** Exercise goal **
Please quote exactly the lines below from the line containing "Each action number" to the line containing "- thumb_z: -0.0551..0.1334", both lines included, and nothing else.

Segment Start: Material provided

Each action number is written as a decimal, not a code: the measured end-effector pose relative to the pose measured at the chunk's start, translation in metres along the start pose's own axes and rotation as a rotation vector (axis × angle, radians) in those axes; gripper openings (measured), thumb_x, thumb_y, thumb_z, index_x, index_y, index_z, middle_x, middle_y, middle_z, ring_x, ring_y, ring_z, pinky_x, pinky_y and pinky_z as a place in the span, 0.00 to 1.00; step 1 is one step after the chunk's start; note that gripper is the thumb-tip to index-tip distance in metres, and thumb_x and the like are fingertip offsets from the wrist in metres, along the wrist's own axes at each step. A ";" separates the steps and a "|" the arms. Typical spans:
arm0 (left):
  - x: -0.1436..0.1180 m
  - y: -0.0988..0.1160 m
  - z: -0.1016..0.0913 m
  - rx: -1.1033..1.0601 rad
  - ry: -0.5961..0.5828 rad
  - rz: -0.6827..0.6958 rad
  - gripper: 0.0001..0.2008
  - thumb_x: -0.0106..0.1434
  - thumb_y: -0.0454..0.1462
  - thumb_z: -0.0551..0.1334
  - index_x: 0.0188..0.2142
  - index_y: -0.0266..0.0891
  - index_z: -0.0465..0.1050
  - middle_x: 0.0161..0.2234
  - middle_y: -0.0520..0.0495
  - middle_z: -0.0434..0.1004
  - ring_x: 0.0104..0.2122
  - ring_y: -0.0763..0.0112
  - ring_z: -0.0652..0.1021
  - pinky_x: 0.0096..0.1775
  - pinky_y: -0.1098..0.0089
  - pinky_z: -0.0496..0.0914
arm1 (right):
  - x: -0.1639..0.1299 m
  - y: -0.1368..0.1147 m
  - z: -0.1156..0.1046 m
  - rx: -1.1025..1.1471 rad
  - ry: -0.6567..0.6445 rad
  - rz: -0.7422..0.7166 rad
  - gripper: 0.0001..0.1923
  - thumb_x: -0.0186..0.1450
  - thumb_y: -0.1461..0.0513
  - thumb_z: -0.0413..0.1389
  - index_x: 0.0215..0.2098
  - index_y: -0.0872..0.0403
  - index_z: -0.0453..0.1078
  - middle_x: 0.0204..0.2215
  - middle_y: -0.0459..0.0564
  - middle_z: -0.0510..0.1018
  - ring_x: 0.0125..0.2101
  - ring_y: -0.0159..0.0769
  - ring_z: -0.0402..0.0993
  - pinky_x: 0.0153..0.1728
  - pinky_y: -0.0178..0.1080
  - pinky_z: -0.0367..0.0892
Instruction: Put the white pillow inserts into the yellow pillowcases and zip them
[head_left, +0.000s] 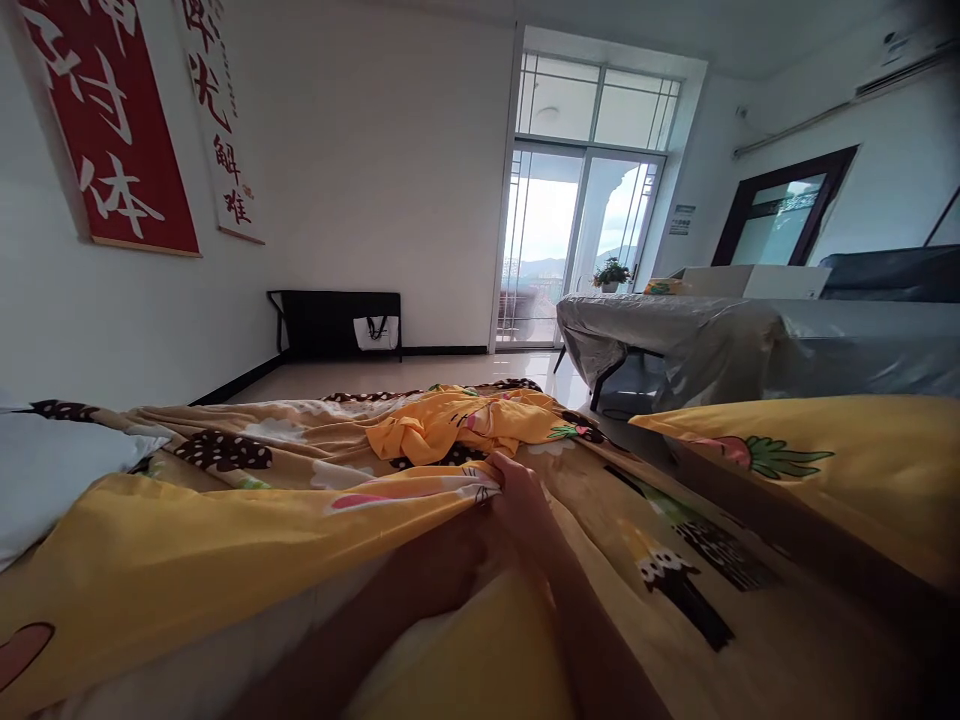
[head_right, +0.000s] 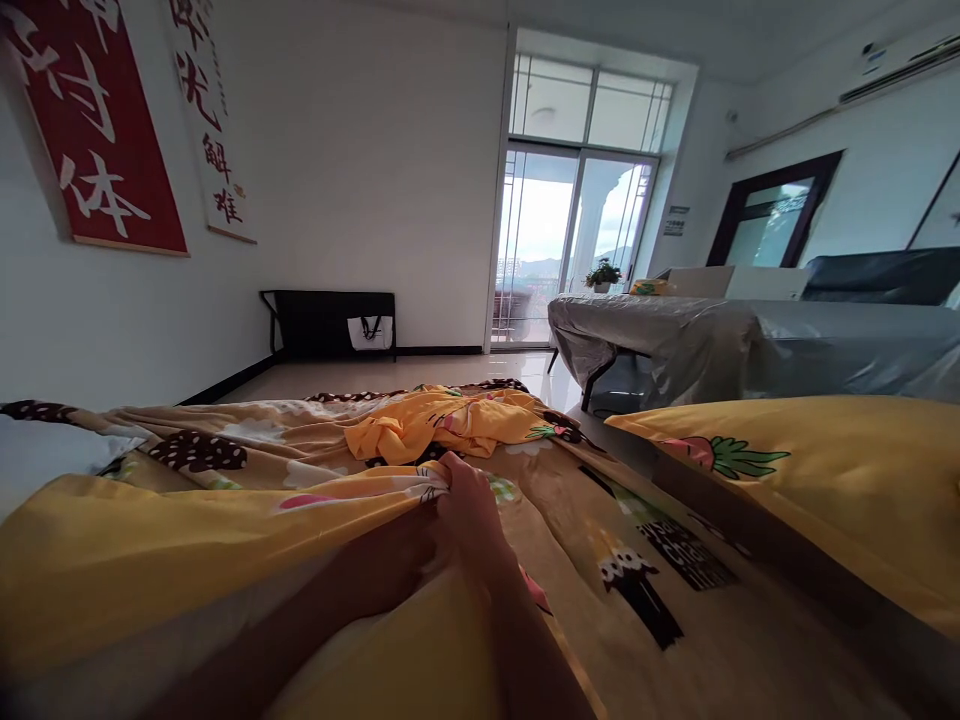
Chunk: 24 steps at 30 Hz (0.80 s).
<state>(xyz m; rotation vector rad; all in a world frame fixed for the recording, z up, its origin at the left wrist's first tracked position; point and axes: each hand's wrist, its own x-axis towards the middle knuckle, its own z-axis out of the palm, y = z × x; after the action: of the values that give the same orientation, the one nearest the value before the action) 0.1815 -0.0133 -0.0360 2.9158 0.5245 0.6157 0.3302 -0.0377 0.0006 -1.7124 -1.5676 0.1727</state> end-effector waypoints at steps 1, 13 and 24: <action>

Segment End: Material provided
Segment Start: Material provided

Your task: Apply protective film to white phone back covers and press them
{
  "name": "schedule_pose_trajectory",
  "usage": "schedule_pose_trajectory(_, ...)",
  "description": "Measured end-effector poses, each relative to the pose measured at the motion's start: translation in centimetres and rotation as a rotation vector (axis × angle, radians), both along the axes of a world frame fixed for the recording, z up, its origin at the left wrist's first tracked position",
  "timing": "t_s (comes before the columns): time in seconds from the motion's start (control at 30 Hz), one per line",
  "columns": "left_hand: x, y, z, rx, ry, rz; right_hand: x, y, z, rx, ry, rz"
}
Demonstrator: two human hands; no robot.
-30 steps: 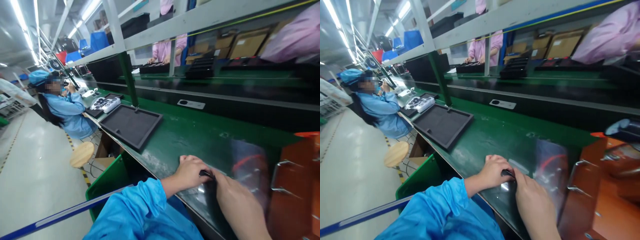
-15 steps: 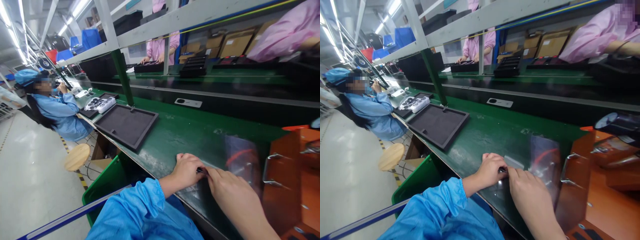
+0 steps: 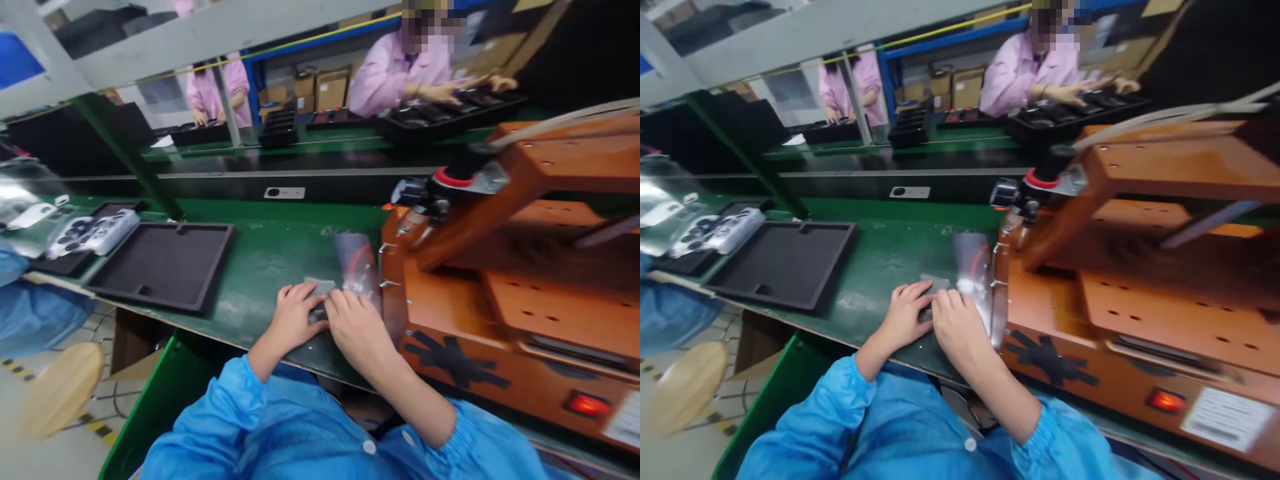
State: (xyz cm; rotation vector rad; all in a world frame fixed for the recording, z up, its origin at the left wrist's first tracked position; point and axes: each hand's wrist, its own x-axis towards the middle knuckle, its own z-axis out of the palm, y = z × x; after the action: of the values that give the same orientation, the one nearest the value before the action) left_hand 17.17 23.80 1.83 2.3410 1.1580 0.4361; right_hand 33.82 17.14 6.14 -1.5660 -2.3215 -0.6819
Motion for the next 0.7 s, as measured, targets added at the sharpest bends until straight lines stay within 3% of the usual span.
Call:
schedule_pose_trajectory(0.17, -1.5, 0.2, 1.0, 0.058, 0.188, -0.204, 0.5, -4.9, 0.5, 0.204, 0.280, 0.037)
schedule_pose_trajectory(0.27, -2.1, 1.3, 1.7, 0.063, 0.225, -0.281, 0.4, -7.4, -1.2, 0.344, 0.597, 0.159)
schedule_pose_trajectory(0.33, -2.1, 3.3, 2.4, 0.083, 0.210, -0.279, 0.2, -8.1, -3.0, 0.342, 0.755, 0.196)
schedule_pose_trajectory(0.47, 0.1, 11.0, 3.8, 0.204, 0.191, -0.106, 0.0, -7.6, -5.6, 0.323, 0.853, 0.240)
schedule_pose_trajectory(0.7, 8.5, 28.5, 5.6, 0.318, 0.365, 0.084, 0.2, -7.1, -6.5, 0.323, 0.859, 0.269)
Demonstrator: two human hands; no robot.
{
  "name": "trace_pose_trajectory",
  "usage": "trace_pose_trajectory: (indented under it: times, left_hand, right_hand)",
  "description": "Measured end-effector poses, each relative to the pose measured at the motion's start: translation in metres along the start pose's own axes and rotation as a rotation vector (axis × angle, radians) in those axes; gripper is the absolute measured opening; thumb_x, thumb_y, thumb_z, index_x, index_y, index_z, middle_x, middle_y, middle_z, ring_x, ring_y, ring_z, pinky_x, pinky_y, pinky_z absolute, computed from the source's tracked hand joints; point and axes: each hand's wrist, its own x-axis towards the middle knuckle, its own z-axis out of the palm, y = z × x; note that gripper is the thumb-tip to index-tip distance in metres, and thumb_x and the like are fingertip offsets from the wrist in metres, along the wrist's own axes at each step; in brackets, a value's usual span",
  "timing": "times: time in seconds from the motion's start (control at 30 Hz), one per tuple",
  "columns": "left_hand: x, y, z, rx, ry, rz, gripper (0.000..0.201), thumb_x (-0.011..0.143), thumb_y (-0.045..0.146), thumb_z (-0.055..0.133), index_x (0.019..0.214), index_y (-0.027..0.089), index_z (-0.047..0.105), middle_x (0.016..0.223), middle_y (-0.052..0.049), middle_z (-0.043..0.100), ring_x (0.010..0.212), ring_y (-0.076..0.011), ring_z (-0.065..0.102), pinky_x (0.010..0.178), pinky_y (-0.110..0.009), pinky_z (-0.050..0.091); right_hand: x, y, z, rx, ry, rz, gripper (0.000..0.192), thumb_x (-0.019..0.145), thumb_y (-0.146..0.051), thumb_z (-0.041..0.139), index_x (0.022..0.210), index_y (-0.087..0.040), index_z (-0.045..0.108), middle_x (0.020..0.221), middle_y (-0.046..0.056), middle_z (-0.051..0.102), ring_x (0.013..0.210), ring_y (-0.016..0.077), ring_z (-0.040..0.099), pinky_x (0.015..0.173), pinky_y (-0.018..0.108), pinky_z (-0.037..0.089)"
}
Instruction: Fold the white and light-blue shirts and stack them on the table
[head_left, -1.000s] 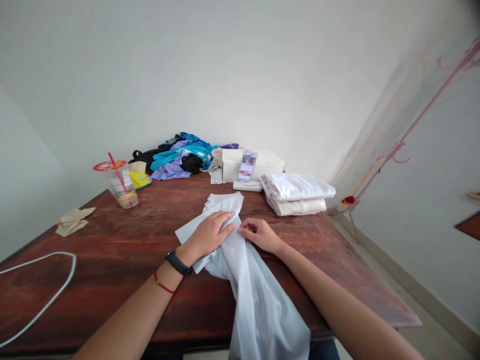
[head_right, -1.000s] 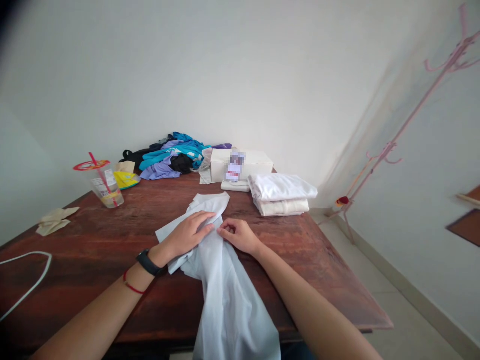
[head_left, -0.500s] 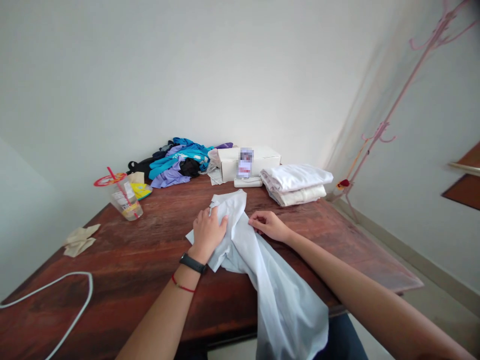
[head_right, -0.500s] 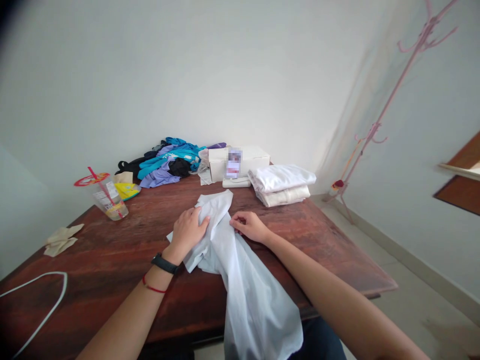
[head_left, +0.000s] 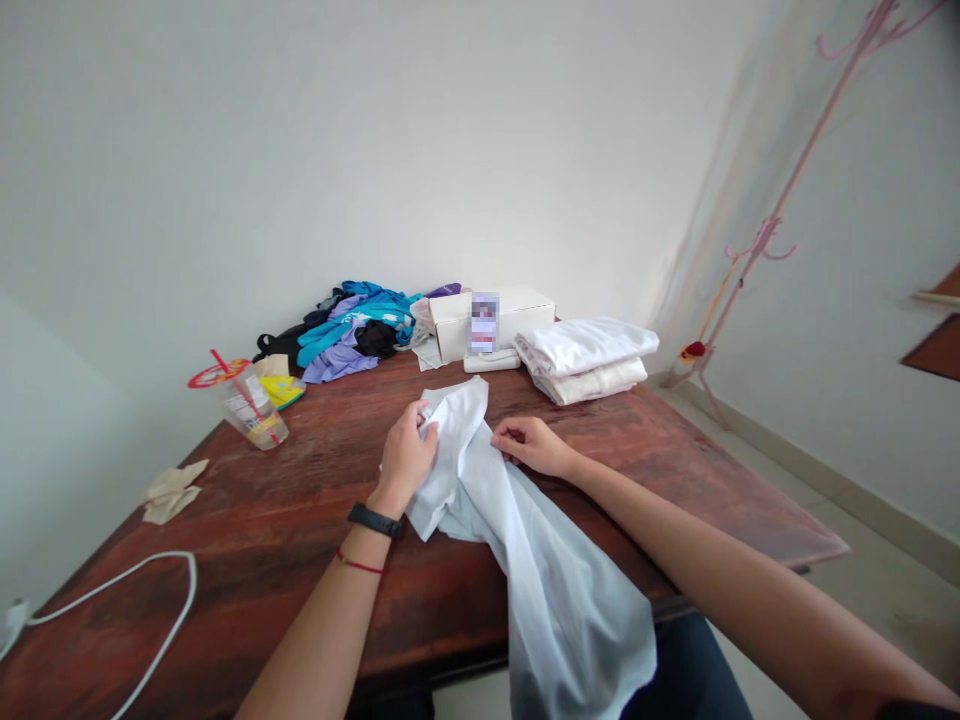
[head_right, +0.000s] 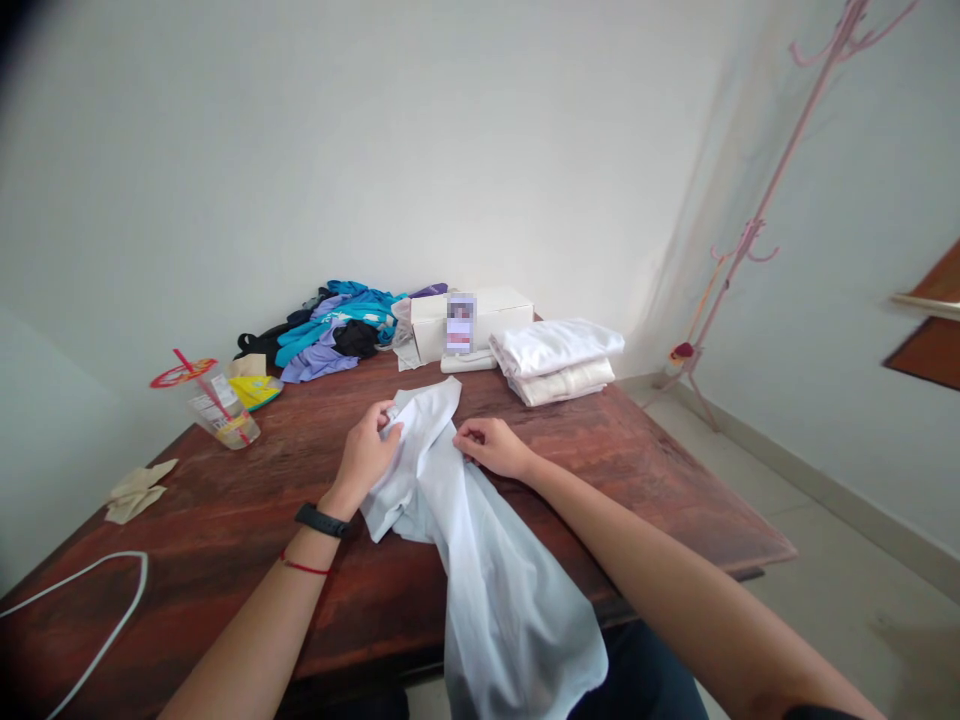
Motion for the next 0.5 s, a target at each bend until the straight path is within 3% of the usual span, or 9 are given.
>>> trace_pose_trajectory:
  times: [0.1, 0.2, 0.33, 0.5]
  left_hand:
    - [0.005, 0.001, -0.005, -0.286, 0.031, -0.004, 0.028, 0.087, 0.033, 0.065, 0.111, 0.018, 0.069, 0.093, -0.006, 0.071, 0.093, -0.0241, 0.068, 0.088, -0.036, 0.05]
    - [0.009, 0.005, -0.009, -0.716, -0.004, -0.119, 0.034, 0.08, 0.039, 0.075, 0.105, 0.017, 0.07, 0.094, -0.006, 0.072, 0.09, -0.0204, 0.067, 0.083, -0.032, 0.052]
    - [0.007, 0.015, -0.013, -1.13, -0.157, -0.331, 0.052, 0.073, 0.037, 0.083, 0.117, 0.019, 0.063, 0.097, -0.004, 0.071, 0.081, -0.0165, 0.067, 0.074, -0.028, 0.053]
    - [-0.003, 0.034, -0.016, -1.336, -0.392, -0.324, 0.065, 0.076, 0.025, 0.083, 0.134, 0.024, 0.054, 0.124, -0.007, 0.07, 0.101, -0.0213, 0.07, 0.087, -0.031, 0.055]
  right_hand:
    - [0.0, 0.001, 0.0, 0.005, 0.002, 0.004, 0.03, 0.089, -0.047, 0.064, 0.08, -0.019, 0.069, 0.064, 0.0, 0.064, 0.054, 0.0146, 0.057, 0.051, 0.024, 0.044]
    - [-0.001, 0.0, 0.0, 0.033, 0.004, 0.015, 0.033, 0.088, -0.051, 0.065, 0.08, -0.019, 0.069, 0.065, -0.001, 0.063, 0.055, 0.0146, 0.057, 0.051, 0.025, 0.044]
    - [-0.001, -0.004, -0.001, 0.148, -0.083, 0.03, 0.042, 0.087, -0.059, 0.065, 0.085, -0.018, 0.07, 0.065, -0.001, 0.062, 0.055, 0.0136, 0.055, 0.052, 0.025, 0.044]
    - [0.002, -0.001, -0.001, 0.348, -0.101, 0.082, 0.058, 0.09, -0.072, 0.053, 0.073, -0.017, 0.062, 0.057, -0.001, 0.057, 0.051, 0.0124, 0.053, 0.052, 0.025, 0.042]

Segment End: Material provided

** Expected answer **
Each action number is written as a decimal, not a code: the measured end-effector pose relative to the pose measured at the chunk's start, translation in metres along the start pose's own axes and rotation as a rotation vector (axis × angle, radians) in those axes; gripper openings (measured), thumb_x, thumb_y, thumb_z, index_x, index_y, index_z, middle_x, middle_y, middle_z, ring_x, ring_y, ring_z, pinky_x, pinky_y and pinky_z as a place in the span, 0.00 to 1.00; step 1 is one step after the chunk's start; note that gripper is the thumb-tip to index-tip distance in metres, and thumb_x and the like are fingertip offsets from the wrist in metres, along the wrist's own axes at each step. A ";" separates the steps and a "|" the arms. Typical spans:
arm0 (left):
  - x: -0.1436..0.1180 m
  - y: -0.0988..0.1160 m
  - z: -0.1016..0.0913 m
  - rx: -1.1033..1.0601 rad
  - ry: -0.5961..0.5828 rad
  - rz: -0.6827..0.6958 rad
  - gripper: 0.0001..0.2008
  - thumb_x: -0.0106..0.1434
  - thumb_y: -0.0454..0.1462
  - thumb_z: -0.0551..0.1334

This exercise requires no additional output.